Biosynthesis of proteins of large dense-core vesicles in rat PC12 cells: regulation by forskolin and phorbol ester.

We have investigated the influence of various second messengers on the biosynthesis of large dense-core vesicle constituents in rat PC12 cells. After treatment with forskolin, phorbol ester or a combination of both substances for up to six days, the messenger RNA levels of several vesicle components were determined by northern blotting. Forskolin increased the expression of messenger RNA encoding the soluble proteins chromogranin B, neuropeptide Y and VGF. Addition of phorbol ester markedly enhanced the effects of forskolin.

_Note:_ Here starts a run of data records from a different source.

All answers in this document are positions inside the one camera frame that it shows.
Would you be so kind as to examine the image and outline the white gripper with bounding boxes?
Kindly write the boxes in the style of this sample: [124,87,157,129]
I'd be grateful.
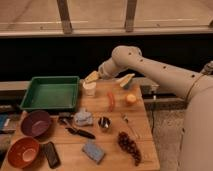
[84,59,135,89]

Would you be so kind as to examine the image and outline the black eraser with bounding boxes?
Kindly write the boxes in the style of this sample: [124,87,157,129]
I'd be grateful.
[42,141,60,169]

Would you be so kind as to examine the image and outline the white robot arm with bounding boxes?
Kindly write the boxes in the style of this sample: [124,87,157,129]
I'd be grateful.
[85,46,213,171]

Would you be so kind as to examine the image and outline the purple bowl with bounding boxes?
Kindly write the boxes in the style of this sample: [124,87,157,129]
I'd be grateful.
[21,110,52,137]

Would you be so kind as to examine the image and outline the orange bowl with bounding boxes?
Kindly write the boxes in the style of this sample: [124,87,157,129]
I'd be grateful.
[8,137,40,169]

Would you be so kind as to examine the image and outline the red chili pepper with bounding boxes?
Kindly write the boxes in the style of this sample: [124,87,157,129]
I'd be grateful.
[107,92,115,112]

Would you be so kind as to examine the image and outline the white paper cup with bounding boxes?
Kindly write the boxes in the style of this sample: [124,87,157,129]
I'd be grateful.
[83,82,96,97]

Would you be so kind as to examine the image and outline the orange fruit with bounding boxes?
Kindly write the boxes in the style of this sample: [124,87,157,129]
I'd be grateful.
[125,94,137,105]

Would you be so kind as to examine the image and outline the metal spoon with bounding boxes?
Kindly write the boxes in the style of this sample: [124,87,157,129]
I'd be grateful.
[121,113,140,139]

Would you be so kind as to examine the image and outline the small metal cup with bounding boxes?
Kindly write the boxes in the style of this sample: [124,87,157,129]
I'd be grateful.
[98,117,111,132]

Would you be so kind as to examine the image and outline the small dark toy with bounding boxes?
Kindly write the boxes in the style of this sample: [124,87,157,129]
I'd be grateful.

On the other hand, the expression of two further soluble proteins, chromogranin A and secretogranin II, remained fairly unchanged with all treatments tested. Amongst partly membrane-bound vesicle components, the biosynthesis of glycoprotein III and peptidylglycine alpha-amidating mono-oxygenase was significantly up-regulated by combined treatment with forskolin plus phorbol ester. The carboxypeptidase H messenger RNA increased due to phorbol ester and after long-term application of both drugs. In contrast, phorbol ester alone or plus forskolin down-regulated the expression of dopamine beta-hydroxylase. Essentially the same applies to the intrinsic membrane protein cytochrome b-561, whose messenger RNA level declined in all treatment groups. In conclusion, our results show that forskolin and phorbol ester can regulate the composition of large dense-core vesicles in quite distinct patterns.